Hanna soon wrapped in talk of college and jobs, and in 2014 committed himself full time to Next One Up. Over the next few years, after struggling to find spaces to accommodate Next One Up’s meetings, Hanna decided it was time for a major change.
“We need control,” he said. “With all the abandoned properties in the city, you can’t tell me that there’s not one for us.”
Even when the nonprofit was operating out of borrowed spaces — like fields at Hopkins, the Druid Hill YMCA, the 29th Street Community Center and most recently, the Gilman School — some participants felt there weren’t many other places in the city where they could spend their time in a structured way. All of Next One Up’s members, Hanna said, are Black boys and men.
“Next One Up was one of the fewer places where other Black men could go and congregate,” said 23-year-old Towson resident Juanell Walker, an alum of the program who now works at the investment management firm T. Rowe Price.
“The city had closed down a lot of the [recreation centers] around town and so a lot of kids, they really didn’t have a place to go to hang out and be out of the house or whatnot, unless they did something at their school or if they were involved in athletics,” he added.
This summer, a revived youth curfew left some teenagers wanting more from the city’s public spaces, where they said they’ve felt unwelcome. In August, a Baltimore Sun analysis of police data found that the number of young Baltimoreans 19 and under being shot or killed in 2023 is strikingly high.
Both Henderson and Walker credited Next One Up with helping them prepare for life beyond high school, specifically by offering SAT prep.
“That was our only way to get into a college,” said Walker, who graduated with a degree in political science from Trinity College in the spring.
The nonprofit has also given participants something less quantifiable: a place to socialize and forge relationships.
“In life, we all find a second home outside of our own physical home, whether that’s church or a sport, or even, as the narrative may follow here in Baltimore, in the streets,” Henderson said. “So to be able to have the Base Camp now as a physical option that’s going to be open seven days a week, with a hot meal and infinite amounts of opportunity to grow and get better, I think it means the world.”
Henderson, who has been captain of Stevenson’s football team since his sophomore year and is on Next One Up’s alumni advisory council, helped with fundraising for the new center. The space will be open to alumni, which Hanna said will inspire younger members.
“These boys are now going to see all this success in the room,” he said.
Of Next One Up’s nearly 200 members, 100 are middle and high school students; the rest are in college or participate as alums. The nonprofit recruits students starting in sixth grade from underserved schools, said Chief Program Officer Shel Simon, noting that Next One Up is “really looking for commitment” from interested students.

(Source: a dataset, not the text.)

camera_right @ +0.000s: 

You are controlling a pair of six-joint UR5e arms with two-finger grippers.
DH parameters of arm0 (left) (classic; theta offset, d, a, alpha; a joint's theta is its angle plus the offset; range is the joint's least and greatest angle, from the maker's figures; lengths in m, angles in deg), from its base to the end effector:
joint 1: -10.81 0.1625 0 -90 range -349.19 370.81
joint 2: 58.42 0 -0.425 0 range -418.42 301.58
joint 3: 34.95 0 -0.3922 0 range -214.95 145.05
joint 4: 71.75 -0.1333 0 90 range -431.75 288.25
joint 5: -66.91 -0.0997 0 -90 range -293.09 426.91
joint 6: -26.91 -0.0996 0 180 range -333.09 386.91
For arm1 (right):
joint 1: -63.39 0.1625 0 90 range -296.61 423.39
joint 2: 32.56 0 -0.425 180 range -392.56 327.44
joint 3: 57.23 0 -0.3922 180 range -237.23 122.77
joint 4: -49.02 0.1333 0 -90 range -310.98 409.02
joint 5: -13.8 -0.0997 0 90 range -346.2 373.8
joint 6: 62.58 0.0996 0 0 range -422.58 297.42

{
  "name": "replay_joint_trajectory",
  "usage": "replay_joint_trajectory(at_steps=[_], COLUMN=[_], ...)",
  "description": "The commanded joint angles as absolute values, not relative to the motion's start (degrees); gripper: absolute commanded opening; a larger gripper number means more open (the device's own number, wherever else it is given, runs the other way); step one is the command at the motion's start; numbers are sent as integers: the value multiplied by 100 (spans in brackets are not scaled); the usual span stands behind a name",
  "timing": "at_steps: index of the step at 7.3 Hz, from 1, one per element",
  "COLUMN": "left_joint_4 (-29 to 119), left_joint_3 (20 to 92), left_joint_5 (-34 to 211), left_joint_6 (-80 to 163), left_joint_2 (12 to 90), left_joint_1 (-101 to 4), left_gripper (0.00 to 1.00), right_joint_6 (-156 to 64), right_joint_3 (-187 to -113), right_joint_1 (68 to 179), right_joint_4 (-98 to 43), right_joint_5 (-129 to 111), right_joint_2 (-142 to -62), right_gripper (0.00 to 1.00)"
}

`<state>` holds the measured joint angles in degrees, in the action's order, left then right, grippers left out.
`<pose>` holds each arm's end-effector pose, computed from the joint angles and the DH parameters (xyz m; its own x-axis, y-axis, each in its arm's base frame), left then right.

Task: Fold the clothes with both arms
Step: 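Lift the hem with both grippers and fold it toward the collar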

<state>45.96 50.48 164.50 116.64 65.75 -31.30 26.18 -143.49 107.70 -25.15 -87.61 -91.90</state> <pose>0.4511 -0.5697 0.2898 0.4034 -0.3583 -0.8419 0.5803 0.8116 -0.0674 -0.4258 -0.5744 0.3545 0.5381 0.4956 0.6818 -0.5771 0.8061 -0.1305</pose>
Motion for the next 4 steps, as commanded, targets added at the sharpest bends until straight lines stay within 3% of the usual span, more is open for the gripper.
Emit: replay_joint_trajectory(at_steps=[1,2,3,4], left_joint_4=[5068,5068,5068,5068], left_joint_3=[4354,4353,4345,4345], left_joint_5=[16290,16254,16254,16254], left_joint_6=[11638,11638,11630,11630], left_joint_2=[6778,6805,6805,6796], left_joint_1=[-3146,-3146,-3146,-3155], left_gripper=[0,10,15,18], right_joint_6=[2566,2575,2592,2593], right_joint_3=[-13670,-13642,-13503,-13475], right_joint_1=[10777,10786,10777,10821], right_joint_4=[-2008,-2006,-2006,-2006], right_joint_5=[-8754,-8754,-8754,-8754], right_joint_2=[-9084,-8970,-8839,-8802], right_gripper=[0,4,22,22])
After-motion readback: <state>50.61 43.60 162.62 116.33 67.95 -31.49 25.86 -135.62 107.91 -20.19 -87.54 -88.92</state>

The application process takes roughly two months, Simon said, and members range in age from 12 to 21.
Next One Up students will begin orientation in the new facility next week. They’ll leave their phones at a check-in desk and change into casual uniforms, Simon said. It will be the first time that Next One Up offers programming seven days a week during the school year.
In the gym, students will have access to weights and specialty training equipment. In study rooms, they’ll receive tutoring and mentorship from student-athletes at Hopkins and participate in weekly workshops with Black Mental Health Alliance, a Baltimore-based group.
“We’re very, very intense,” Hanna said of Next One Up’s approach to instilling a sense of responsibility in students. “Making sure that these guys understand that this is a family, that it’s a group approach, and you only get out what you put in.”